The HA-coated wing-type implant used in this case (Safe 3.5, Withwell Implant, Seoul, Republic of Korea) has a wide fixture top design, providing better stress distribution and preventing soft tissue penetration, promoting bone formation below the wing, and preventing long-term bone resorption22,23). This design offers high fracture resistance, allowing the use of thin-diameter implants even in thin bone, with stable outcomes expected22). HA coating plays a crucial role in improving osseointegration of the implant. João et al. reported that HA coating on implants enhances protein absorption, cell adhesion, and proliferation, leading to improved osseointegration and increased implant success rates24). HA also releases bone-inducing ions like calcium and phosphorus, enhancing implant stability and promoting osteoblast proliferation and bone matrix deposition19,20). In this case, the HA-coated implant showed stable osseointegration without bone resorption during a six-month observation period.

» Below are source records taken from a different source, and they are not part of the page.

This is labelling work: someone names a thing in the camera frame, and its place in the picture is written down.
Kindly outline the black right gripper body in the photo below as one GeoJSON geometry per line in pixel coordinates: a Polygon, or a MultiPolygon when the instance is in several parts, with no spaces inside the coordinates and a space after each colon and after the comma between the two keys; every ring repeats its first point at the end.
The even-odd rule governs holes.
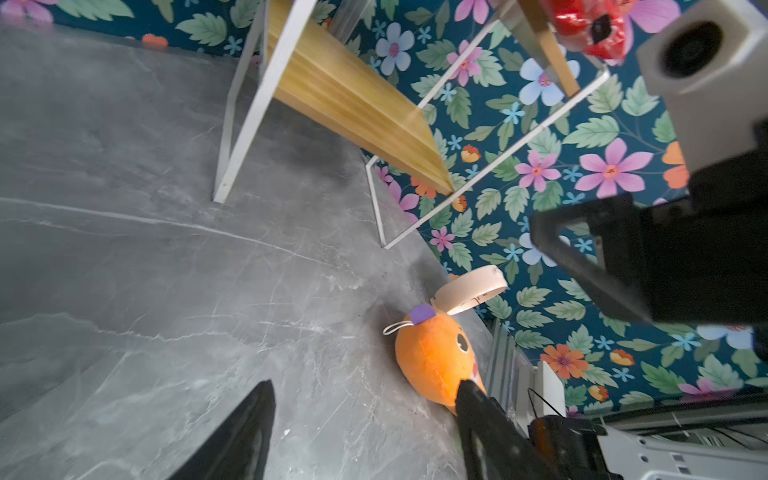
{"type": "Polygon", "coordinates": [[[637,214],[648,319],[751,326],[766,359],[766,142],[694,173],[687,196],[637,214]]]}

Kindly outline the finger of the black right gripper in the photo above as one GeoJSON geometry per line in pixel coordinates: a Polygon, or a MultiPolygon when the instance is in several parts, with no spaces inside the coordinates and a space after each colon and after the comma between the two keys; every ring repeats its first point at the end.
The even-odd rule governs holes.
{"type": "Polygon", "coordinates": [[[605,315],[628,322],[650,323],[645,294],[648,280],[640,209],[630,194],[566,206],[531,217],[530,237],[582,287],[605,315]],[[561,231],[587,226],[596,241],[594,261],[561,238],[561,231]]]}

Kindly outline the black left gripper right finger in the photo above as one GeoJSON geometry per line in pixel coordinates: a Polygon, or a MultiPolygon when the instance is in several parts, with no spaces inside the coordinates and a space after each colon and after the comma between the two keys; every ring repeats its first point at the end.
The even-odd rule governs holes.
{"type": "Polygon", "coordinates": [[[469,479],[563,477],[517,431],[498,402],[487,397],[475,382],[460,382],[455,410],[469,479]]]}

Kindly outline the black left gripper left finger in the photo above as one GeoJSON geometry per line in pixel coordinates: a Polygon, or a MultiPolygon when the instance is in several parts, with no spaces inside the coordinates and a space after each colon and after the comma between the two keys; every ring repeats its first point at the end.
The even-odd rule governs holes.
{"type": "Polygon", "coordinates": [[[272,382],[258,383],[169,479],[263,479],[275,411],[272,382]]]}

The use of demineralized dentin matrix (DDM) is another significant aspect of this case. While many case reports have documented successful bone grafting using DDM, this case is unique because it solely used DDM for defect areas post-sequestrectomy. DDM has osteoinductive properties and promotes bone regeneration due to its similar chemical composition to bone25). Studies comparing bone regeneration have shown that autogenous tooth-derived bone graft material produces similar results to autogenous or xenograft bone when used in implant placement26). However, autogenous DDM requires prior extraction and processing of the patient's teeth, limiting its applicability and the amount of graft material available. To overcome these limitations, allogenic DDM has been developed, providing sufficient quantities and containing essential growth factors for effective bone regeneration for implant restoration27,28). In this case, the use of allogenic DDM material in areas with insufficient bone demonstrated excellent bone regeneration and stability. While this case highlights the success of minimally invasive BIS-guided MRONJ surgery combined with bone grafting and implants, it is a single patient case report. Therefore, well-designed studies involving a larger patient cohort are necessary to validate the efficacy and safety of this treatment protocol.
Biofluorescence-imaging system is useful for distinguishing pathologic bone in MRONJ surgery, and it suggests that HA-coated wing-type implants can induce successful osseointegration even in unfavorable bone quantity and quality conditions. Additionally, it has been confirmed that allogeneic demineralized dentin matrix has the potential to achieve excellent tissue regeneration in oral and maxillofacial bone defects.